▸ **Task statement**
Pull out every line below that contains the word "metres".
○ ○ ○ ○
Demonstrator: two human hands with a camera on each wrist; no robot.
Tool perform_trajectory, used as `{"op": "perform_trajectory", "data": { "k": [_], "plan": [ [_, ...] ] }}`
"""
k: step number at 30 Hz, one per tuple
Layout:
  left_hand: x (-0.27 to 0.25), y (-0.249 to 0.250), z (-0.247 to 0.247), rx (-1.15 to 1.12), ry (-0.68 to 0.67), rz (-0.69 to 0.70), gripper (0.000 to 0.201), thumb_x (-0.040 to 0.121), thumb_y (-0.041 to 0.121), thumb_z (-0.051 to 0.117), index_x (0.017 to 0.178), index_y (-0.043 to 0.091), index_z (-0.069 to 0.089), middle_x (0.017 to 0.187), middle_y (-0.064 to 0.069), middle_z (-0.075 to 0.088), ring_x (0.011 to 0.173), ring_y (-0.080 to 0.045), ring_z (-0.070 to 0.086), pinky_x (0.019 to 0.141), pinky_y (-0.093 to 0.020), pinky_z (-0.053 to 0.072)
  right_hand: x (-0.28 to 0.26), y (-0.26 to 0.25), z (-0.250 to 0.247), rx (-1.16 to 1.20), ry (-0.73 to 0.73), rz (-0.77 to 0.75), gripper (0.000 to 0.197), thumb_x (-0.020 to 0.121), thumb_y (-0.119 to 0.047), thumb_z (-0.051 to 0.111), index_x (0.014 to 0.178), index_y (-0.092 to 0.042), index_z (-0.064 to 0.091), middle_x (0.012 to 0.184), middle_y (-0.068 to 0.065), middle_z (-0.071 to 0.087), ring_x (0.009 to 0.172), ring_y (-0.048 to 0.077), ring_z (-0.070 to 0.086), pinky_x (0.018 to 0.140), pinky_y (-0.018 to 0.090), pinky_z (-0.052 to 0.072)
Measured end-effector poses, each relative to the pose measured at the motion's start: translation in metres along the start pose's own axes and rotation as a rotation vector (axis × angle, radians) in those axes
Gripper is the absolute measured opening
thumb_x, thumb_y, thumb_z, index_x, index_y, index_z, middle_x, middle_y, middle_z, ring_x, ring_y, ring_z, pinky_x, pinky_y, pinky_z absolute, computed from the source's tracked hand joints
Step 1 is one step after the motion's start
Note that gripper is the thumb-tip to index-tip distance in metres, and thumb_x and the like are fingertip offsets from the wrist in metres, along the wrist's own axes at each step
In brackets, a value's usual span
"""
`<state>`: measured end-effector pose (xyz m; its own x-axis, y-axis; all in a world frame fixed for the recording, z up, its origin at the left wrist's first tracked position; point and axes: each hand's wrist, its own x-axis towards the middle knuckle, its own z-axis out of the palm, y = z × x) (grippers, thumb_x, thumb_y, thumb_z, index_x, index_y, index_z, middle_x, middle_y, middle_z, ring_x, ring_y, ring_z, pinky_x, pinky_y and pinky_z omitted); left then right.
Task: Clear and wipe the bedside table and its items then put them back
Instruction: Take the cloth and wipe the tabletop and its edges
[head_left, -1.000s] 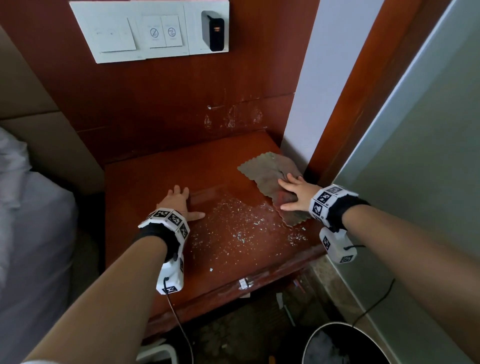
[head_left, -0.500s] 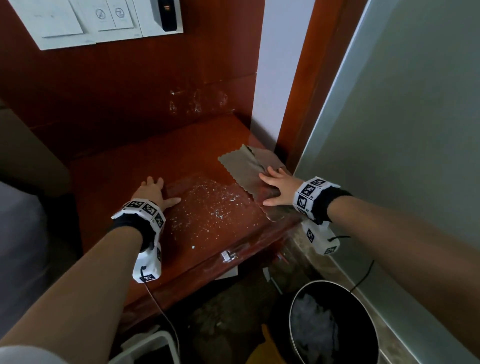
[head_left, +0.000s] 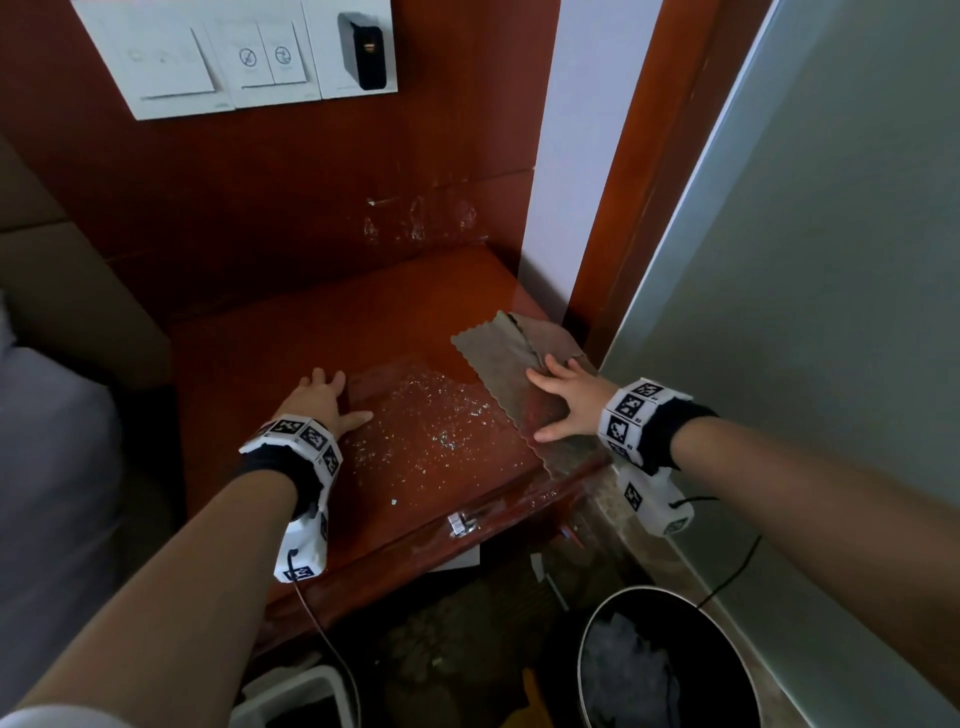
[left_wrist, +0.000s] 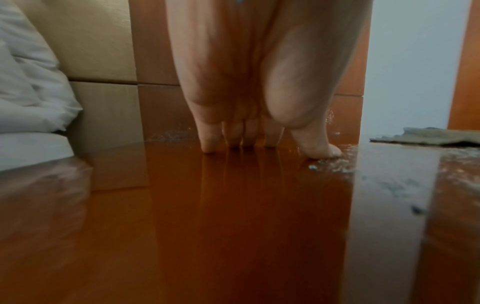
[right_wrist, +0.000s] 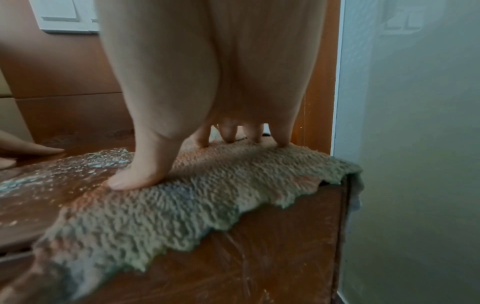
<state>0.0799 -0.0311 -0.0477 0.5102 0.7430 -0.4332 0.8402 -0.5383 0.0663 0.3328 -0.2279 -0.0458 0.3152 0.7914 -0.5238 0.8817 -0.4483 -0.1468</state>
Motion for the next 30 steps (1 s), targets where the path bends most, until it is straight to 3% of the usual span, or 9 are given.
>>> {"op": "perform_trajectory", "data": {
  "k": [16,30],
  "plan": [
    [0.000,0.001,-0.003,-0.029,-0.015,-0.024,0.082,0.090,0.052,0.049,0.152,0.019,0.006,0.159,-0.010,-0.001,0.146,-0.030,0.007,0.117,-0.040,0.018,0.071,-0.027,-0.042,-0.064,0.036,0.024,0.092,0.080,-0.065,0.054,0.150,-0.035,0.001,0.159,0.002,-0.012,0.145,0.037,-0.008,0.116,0.058,0.010],
    [-0.001,0.002,-0.003,-0.012,-0.008,-0.028,0.083,0.089,0.053,0.049,0.151,0.019,0.005,0.159,-0.010,0.000,0.146,-0.029,0.008,0.117,-0.039,0.017,0.060,-0.030,-0.032,-0.032,0.034,0.018,0.088,0.084,-0.061,0.052,0.150,-0.035,0.001,0.159,0.000,-0.015,0.145,0.035,-0.011,0.115,0.057,0.007]
  ]
}}
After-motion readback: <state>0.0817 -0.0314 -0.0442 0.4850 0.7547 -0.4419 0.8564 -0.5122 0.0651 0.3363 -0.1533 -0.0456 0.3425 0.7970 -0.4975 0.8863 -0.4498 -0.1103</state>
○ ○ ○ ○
▸ **Answer to this exercise**
Measured end-effector poses, each relative to the pose measured at the motion's start: translation in metres along the start pose's own axes and rotation as a rotation vector (axis × angle, radians) in those axes
Note that gripper is the thumb-tip to index-tip distance in metres, and thumb_x and the like are fingertip offsets from the wrist in metres, along the wrist's own axes at each step

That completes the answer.